Bu çok ciddi bir biçimde strüktüre edilmesi, kurulması ve yönetilmesi gereken bir süreç. Eğitimi kurgulayanlara ciddi bir sorumluluk yüklüyor. “Esneklik”, sürecin kendi haline bırakılması anlamına gelmiyor. Tam tersine, öğrenmenin, beceri edinmenin az önce değindiğim anarşik yapısını bir kez farkettiniz mi, hesaba katmayı göze aldınız mı, sorumluluğunuz daha da artmış oluyor. Gerek konuları atlamadan gündeme getirme ve gündemde tutma anlamında, gerekse de gündeme getirdiğinizde çeşitli deneyimleme biçimlerine olanak tanıma anlamında ciddi bir mühendislik yapılması gerekiyor…
İB: Eğitim süreci 3 kulvarın birbirine paralel işletilmesi ile gerçekleşecek:
1. Atölye,
2. Anlatı ağırlıklı kuramsal dersler/seminerler/kurslar,
3. Gözlem ağırlıklı pratik temaslar/geziler/konferanslar.

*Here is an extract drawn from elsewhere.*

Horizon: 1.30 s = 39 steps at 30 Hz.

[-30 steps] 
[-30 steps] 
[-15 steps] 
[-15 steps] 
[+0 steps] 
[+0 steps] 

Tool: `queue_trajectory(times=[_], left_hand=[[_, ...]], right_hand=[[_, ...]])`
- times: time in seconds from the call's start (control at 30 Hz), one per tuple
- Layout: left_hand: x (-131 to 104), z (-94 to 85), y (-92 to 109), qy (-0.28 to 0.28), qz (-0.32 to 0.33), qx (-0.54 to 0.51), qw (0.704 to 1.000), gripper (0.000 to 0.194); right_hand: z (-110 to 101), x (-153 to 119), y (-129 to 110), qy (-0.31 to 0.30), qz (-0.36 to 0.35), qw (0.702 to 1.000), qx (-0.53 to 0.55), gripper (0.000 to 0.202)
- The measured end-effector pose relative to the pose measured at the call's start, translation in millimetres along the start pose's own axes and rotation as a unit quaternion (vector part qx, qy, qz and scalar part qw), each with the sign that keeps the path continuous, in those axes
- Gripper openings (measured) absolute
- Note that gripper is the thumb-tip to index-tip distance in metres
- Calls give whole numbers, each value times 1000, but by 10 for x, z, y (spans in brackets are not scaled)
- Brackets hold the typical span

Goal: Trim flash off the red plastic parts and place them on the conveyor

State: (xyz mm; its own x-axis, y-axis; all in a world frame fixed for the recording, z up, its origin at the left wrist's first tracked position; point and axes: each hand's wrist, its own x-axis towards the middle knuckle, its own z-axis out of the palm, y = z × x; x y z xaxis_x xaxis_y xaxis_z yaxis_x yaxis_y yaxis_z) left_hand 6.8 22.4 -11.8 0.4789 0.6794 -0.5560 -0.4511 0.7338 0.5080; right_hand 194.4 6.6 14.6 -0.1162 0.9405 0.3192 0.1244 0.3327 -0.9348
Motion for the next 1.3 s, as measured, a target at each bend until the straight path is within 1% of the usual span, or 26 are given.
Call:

Atölye sadece eğitim açısından değil, mekansal olarak da programın kalbi olacak: Öğrencinin 2 yıl boyunca kullanacağı sabit bir masası ve internet bağlantılı bir bilgisayarı olacak. Orada sadece projesi üzerine çalışıp kritik almayacak; okuldaki tüm vaktini geçirebileceği, çalışabileceği, okuyabileceği, tartışabileceği, dinlenebileceği “özel” yeri olacak orası. Hatta orayı “özelleştirmesini”, yani istediği özel eşyalarıyla şekillendirmesini bekleyeceğiz. Özel ofisi gibi olacak orası okulda kaldığı 2 yıl boyunca.
Atölyede üzerinde çalışacağı projeler eğitimin birinci kulvarını oluşturacak. 4 adet atölye problematiği tanımı var. Her öğrenci bitirene kadar bunların hepsi üzerinde düşünmüş, tartışmış, çalışmış ve üretmiş olacak. Haftada 12 saati bu atölyede hocaları ile geçirecek. 12 saatin 8 saati grup yöneticisi ve arkadaşlarıyla kritiğe ayrılmış olacak, kalan 4 saati de o atölyenin yöneticisi konuyu beslemek amacıyla seminer, konferans, gezi vb. için kullanacak.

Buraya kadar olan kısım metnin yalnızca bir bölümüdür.